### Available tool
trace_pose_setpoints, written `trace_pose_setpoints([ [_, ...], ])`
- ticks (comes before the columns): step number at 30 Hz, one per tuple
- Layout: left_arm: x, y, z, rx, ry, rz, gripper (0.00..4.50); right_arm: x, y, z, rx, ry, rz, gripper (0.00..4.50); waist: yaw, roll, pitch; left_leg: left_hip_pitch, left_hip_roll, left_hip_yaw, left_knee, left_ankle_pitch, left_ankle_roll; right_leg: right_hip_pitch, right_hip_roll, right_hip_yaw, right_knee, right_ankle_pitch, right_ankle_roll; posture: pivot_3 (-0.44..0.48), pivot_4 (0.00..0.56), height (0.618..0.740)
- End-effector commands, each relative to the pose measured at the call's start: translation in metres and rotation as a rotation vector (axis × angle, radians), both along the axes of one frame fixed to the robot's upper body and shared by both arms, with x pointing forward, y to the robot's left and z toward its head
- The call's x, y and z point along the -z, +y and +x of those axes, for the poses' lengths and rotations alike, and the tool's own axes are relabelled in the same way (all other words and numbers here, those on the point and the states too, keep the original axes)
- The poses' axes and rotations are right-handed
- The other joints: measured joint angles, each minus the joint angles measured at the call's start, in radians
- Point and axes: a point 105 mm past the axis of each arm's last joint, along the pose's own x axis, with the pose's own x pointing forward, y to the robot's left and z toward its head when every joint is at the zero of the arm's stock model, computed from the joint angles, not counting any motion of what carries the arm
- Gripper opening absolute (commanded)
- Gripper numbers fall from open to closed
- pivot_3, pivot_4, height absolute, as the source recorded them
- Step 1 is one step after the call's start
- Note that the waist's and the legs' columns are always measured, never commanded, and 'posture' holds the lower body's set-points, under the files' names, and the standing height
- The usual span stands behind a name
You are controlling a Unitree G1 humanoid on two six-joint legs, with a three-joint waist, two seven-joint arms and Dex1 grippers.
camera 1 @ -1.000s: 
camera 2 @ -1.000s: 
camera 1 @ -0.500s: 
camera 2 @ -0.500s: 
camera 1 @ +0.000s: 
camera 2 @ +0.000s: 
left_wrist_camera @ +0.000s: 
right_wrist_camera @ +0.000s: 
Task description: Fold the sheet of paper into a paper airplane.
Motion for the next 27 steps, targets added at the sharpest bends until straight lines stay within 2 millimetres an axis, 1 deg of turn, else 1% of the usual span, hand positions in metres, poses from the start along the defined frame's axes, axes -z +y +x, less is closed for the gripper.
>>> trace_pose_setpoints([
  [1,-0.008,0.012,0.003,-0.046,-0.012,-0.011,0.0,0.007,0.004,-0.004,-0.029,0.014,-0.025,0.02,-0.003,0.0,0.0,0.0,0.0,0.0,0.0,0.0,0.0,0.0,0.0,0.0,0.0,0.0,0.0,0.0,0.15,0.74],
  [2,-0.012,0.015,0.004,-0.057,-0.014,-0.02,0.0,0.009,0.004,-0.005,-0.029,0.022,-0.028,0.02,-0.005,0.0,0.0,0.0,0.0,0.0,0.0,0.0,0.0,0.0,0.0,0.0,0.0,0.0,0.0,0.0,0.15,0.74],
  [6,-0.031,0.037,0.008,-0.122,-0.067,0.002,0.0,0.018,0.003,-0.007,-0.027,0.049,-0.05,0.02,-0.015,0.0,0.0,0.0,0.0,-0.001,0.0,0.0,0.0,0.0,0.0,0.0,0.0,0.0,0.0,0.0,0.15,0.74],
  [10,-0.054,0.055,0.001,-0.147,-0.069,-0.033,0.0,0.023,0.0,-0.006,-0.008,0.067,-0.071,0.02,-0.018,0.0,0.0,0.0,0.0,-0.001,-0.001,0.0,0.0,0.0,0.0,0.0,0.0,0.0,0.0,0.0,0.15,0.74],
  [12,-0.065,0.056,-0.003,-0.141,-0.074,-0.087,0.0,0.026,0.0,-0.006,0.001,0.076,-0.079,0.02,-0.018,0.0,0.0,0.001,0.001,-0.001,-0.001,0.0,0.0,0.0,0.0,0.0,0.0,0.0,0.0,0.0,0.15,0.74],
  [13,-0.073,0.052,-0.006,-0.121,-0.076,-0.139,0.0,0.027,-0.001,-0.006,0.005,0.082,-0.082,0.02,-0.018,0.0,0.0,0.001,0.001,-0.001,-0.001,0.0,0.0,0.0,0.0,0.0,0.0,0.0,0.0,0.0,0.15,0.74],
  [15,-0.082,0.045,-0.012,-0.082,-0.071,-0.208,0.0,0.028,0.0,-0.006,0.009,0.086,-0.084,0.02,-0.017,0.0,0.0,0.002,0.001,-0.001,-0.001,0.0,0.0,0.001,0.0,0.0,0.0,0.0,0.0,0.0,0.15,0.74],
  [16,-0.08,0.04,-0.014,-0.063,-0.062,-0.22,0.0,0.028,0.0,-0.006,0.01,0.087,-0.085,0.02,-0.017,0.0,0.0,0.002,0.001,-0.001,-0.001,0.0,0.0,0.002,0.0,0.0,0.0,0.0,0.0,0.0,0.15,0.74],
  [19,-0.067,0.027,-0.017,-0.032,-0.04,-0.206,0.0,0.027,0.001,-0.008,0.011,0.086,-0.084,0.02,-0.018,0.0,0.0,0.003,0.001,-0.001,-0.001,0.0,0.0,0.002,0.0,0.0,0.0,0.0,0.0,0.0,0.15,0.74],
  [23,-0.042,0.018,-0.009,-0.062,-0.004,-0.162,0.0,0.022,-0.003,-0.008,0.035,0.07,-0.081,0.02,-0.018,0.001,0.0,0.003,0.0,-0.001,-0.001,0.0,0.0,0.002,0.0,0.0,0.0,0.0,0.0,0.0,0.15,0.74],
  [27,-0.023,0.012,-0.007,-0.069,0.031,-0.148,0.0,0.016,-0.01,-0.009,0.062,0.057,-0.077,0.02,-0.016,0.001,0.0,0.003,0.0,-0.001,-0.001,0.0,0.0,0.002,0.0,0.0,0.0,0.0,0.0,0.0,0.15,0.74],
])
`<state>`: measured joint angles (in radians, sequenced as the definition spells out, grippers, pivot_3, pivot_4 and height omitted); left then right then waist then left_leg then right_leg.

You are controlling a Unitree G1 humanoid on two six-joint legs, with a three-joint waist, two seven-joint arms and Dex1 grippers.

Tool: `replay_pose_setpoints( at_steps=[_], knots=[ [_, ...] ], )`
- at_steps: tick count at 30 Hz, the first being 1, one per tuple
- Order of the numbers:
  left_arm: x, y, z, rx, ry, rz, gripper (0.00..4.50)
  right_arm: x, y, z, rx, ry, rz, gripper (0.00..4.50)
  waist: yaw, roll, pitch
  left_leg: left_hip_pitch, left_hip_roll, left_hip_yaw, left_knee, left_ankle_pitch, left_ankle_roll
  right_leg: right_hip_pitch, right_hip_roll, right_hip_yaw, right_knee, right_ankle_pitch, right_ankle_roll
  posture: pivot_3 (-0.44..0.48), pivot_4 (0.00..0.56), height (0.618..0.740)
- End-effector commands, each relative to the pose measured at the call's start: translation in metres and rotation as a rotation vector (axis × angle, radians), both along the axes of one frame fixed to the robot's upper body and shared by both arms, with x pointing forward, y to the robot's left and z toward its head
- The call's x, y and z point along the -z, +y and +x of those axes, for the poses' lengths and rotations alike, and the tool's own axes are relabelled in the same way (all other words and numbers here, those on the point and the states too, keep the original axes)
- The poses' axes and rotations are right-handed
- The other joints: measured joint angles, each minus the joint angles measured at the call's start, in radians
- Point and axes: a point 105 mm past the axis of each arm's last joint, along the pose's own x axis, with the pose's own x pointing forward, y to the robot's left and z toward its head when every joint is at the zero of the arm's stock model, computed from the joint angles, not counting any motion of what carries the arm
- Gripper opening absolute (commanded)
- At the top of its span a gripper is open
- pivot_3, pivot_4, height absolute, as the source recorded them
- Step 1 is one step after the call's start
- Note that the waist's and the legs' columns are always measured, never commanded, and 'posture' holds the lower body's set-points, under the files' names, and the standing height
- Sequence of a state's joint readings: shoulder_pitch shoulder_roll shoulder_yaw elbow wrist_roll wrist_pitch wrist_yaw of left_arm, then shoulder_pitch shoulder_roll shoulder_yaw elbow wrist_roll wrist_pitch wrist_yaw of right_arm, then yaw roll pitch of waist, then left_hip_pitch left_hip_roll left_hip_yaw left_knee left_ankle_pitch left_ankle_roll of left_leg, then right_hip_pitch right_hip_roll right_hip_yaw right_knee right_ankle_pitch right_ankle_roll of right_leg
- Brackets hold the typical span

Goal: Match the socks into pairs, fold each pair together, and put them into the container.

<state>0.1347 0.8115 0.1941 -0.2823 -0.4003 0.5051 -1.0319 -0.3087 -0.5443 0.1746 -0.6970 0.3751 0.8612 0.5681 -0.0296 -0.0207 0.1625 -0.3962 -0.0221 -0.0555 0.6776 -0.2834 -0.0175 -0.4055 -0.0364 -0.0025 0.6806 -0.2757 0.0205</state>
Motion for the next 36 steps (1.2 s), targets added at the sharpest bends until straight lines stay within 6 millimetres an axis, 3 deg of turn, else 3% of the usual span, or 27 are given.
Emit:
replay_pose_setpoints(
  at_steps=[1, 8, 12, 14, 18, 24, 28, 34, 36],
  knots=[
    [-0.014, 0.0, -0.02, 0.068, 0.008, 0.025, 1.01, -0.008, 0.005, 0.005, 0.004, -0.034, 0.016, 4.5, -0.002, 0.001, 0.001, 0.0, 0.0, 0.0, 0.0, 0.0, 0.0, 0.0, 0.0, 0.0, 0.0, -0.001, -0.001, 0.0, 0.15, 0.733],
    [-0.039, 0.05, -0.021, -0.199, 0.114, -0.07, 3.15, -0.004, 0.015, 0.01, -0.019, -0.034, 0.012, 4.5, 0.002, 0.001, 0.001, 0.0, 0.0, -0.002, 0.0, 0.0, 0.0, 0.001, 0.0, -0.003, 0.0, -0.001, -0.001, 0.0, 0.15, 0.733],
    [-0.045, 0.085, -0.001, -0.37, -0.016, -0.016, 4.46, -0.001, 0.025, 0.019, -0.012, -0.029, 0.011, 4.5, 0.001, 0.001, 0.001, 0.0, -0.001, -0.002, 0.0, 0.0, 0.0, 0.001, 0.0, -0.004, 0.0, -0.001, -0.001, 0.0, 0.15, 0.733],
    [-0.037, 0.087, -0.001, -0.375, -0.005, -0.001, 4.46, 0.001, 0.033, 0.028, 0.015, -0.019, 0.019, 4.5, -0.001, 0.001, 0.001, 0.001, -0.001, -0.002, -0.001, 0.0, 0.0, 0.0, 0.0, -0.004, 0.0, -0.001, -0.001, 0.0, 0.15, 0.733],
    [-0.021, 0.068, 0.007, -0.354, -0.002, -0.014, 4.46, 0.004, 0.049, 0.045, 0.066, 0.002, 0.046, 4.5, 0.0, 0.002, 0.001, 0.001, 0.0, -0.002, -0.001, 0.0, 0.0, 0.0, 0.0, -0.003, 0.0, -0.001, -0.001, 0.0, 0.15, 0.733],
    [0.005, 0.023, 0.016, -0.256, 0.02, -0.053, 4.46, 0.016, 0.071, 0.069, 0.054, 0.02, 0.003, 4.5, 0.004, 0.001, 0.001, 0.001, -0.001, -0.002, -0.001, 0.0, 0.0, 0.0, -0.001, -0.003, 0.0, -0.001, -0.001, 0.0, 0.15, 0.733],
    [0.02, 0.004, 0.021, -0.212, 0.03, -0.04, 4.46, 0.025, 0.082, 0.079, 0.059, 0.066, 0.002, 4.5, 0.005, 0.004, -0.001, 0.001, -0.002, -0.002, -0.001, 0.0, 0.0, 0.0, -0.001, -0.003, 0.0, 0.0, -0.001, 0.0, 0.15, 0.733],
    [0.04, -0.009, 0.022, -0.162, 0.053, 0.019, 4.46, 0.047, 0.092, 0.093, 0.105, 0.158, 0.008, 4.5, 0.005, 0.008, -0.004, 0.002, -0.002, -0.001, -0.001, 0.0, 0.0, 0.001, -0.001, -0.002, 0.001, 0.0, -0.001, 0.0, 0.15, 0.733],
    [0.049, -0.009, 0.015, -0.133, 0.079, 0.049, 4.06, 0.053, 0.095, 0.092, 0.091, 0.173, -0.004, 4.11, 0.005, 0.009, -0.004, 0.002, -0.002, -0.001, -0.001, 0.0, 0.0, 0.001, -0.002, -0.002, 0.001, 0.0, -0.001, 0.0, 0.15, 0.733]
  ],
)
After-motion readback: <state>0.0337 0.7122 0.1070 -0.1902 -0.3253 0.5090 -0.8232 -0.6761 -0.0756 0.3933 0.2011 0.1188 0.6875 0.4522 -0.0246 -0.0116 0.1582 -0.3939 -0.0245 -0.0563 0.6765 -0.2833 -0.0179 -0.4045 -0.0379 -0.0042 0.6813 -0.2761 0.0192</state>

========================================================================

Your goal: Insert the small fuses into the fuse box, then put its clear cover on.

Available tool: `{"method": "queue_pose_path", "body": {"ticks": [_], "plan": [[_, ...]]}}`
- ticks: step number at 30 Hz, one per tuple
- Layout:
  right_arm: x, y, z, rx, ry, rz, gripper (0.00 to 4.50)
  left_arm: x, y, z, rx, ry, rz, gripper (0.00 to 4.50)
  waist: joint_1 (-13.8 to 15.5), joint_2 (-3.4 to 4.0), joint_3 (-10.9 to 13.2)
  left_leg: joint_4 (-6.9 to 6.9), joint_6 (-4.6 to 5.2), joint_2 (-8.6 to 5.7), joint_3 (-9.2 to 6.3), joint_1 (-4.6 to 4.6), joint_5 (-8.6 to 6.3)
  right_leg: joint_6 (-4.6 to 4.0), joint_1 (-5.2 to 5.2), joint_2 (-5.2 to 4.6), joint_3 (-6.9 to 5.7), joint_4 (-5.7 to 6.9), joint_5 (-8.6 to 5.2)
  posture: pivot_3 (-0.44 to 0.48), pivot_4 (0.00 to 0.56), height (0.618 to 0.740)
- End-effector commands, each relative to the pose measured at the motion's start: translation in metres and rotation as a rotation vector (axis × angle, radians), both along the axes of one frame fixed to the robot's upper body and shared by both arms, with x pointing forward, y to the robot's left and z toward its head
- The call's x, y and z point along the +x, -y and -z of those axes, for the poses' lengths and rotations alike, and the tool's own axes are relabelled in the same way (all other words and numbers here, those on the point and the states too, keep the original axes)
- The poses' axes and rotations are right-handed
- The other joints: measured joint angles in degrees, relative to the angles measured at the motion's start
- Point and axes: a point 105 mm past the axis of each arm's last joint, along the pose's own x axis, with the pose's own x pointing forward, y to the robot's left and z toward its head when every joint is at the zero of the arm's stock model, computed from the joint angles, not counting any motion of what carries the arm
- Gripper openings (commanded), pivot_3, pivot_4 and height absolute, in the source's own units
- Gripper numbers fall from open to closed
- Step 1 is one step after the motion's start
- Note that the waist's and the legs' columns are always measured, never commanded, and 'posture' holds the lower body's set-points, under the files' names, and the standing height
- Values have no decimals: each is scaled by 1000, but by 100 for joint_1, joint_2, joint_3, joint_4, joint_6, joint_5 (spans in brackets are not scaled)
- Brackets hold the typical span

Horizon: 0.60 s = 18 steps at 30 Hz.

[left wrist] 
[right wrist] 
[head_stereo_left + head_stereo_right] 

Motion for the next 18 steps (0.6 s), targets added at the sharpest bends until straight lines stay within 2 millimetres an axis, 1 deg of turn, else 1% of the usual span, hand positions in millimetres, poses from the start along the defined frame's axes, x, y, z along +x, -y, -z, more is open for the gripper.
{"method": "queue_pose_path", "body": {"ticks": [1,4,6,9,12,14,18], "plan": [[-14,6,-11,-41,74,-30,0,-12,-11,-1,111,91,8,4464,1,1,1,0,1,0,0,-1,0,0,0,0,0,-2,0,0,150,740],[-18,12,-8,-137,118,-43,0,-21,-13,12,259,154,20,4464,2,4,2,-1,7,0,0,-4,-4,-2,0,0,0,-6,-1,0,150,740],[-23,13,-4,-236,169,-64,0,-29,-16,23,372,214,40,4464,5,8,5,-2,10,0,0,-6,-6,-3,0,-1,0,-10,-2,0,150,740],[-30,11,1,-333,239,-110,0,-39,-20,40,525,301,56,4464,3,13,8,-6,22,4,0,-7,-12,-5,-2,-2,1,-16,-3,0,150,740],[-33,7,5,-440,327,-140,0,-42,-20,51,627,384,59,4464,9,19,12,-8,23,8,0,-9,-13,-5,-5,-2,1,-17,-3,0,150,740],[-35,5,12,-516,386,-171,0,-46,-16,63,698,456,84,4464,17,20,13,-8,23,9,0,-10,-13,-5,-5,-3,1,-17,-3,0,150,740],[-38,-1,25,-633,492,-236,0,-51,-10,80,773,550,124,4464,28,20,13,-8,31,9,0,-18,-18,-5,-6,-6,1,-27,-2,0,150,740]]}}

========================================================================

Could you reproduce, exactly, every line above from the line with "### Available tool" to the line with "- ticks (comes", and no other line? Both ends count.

## [Answer section]
### Available tool
trace_pose_setpoints, written `trace_pose_setpoints([ [_, ...], ])`
- ticks (comes before the columns): step number at 30 Hz, one per tuple

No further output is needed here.